Feedback Mechanisms

Genoveva Pederique MD

The Common Vein Copyright 2010

Basic Function of the Thryoid Axis and Feedback

Pituitary Control

The pituitary controls the function of the thyroid gland by the production of thyroid stimulating hormone (TSH).  There is a reciprocal relationship between TSH and thyroid hormone levels.

Image Courtesy Ashley Davidoff MD 72353

Feedback Mechanisms

This diagram frames the underlying principles and approach to the thyroid in this module and focuses on the feedback function of the thyroid

Image Courtesy Ashley Davidoff MD 93852g05.8sb04c

TRH structurally is a tripeptide ((pyro)Glu-His-Pro-NH2) secreted from the hypothalamus, reaches the anterior pituitary gland through the portal system and its fuction is to stimulate TSH synthesis as well as subsequent release. Thyroid hormones give negative feedback inhibiting TRH production that’s why in Hypothroidism TRH production is raised. Since TRH also stimulates prolactin release from the pituitary is common to encounter hypothryroid women with hyperprolactinemia which can lead to galactorrhea, oligomenorrhea and/or amenorrhea.
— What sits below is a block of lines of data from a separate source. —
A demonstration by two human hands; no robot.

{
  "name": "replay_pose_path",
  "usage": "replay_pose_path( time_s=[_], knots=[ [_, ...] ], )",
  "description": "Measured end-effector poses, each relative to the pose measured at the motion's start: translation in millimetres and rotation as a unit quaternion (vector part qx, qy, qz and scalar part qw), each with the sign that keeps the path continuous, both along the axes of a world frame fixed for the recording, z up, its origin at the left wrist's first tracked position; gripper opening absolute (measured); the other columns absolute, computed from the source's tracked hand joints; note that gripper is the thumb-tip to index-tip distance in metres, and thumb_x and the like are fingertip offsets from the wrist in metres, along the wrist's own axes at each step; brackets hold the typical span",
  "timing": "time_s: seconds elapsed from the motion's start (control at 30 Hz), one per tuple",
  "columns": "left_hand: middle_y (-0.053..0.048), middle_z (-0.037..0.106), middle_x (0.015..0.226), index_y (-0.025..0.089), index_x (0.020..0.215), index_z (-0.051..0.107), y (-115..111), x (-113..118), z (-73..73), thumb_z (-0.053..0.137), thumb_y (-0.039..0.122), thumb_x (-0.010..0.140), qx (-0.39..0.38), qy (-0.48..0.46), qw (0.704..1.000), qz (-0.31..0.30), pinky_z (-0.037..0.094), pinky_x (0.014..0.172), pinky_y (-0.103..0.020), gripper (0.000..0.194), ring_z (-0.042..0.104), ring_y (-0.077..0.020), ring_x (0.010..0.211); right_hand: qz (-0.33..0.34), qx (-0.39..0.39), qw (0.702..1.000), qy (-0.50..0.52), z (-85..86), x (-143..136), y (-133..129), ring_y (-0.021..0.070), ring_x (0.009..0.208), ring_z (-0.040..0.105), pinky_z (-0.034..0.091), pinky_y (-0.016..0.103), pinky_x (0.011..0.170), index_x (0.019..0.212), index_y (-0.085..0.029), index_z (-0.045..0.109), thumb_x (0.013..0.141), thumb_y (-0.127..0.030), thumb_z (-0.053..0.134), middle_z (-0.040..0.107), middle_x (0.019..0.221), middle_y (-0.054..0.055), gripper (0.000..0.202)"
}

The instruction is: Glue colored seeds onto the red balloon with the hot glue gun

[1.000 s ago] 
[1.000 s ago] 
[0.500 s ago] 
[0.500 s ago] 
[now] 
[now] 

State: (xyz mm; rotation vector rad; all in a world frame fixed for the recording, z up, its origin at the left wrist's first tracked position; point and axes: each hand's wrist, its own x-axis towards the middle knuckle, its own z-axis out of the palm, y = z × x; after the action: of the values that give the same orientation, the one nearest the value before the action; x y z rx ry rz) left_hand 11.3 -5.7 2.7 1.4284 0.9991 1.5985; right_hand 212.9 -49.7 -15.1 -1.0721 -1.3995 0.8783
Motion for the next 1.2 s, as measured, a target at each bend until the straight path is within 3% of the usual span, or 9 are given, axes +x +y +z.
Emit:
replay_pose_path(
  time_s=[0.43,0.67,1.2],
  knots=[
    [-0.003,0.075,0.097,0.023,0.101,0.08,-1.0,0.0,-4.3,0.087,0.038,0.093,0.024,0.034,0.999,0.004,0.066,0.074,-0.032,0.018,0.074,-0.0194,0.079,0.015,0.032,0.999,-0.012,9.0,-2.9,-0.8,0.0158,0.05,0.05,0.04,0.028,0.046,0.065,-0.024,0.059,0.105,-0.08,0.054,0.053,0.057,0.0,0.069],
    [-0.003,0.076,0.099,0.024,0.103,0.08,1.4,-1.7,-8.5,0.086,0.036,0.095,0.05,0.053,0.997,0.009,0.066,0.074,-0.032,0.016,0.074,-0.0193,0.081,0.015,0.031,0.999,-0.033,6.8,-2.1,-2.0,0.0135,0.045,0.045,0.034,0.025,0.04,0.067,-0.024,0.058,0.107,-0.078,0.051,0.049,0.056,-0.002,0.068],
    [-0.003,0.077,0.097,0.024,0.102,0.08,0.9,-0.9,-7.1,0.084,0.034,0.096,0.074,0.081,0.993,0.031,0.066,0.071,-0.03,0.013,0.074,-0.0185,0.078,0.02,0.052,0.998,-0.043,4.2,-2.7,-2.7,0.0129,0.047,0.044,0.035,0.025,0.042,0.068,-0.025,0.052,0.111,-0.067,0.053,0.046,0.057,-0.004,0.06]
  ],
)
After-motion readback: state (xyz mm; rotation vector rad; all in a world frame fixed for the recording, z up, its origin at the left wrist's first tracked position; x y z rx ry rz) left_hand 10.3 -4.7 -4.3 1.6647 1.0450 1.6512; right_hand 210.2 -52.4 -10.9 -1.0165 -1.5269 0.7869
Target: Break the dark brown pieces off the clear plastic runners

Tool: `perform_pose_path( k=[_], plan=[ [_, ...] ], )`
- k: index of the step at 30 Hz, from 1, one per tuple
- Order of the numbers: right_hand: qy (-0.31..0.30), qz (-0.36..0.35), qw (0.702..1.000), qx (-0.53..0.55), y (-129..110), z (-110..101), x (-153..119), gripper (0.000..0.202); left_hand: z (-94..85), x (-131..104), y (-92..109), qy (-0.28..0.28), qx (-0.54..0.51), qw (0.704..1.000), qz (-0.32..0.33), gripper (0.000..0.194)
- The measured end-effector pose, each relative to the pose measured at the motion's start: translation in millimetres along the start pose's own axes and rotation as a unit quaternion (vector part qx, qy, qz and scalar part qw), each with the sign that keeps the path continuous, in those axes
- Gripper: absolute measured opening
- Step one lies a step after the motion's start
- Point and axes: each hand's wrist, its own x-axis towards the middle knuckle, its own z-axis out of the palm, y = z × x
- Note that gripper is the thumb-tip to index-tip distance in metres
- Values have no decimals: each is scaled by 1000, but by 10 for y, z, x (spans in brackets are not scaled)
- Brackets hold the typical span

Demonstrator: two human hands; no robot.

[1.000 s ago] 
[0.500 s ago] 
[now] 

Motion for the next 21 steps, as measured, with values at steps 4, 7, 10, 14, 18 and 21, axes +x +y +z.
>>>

TSH strucurally is a glycoprotein with 2 subunits: alfa (shared with other types of hormones) and beta (specific to bind thyroid gland receptors). Its main fuction is on the thyroid gland where stimulates receptors to promote thyroid gland proliferation and/or thyroid hormones release. TSH has the property to stimulates iodine trapping and biochemical transformation of T4, actually can stimulate T4 release within minutes.

TSH is release through out the day and night in a slow steady patern and its feedback is mainly related to circulating T3 in a negative manner.

T4 is the short name for levothyroxine, compound by four iodine atoms is consider as a prohormone,  produced exclusively in the thyroid gland goes into the bloodstream and is converted by deiodination into T3, short name for triiodothyronine, that has three iodine atoms and is the active thyroid hormone being eight times more effective than T4.  The convertion from T4 to T3 also occur inside the thyroid gland but in less quantity, although in cases of iodine deficiency or hyperthyroid states, the convertion in the thyroid gland increases and the actual ammount of T3 that is released from the thyroid gland raise. T4 highly bounds to proteins in the bloodstream while T3 is find mostly in its free form which allows to penetrate faster the target tissue or organ. As mention before thyroid hormones get produced by the direct stimulation of TSH and when they reach sufficient levels in plasma they inhibit or supress TSH production in the pituitary gland and TRH in the hypothalamic nuclei (supraoptic and supraventricular),  stablishing a negative feedback, otherwise these two hormones are released continuosly resembling a circadian patern.

rT3 is an isomer of T3 and therefor can bind the thryoid hormone receptors but does not have the property to stimulate them, thereby blocks T3 action. It is produced by T4 deiodination and low quantities but becomes importan in certain pathological states like stress, where the adrenal glands increase the amount of cortisol in the blood, than cortisol inhibits the convertion of T4 to T3 leading to increase in the convertion of rT3, since this hormone is inactive the overall symptomatology will resemble hypothyroidism, this condition is called Reverse T3 Dominance.

Calcitonin structurally is a  32-amino acid linear polypeptide hormone produced by the thyroid gland and encharged of calcium regulation. Is produced in response to hypercalcemia with the purpose to shift calcium into the bone, however overall its effect in calcium regulation is not essential and that’s why after surgical removal of the thyroid gland there is no need to replace this hormone with supplemental medication.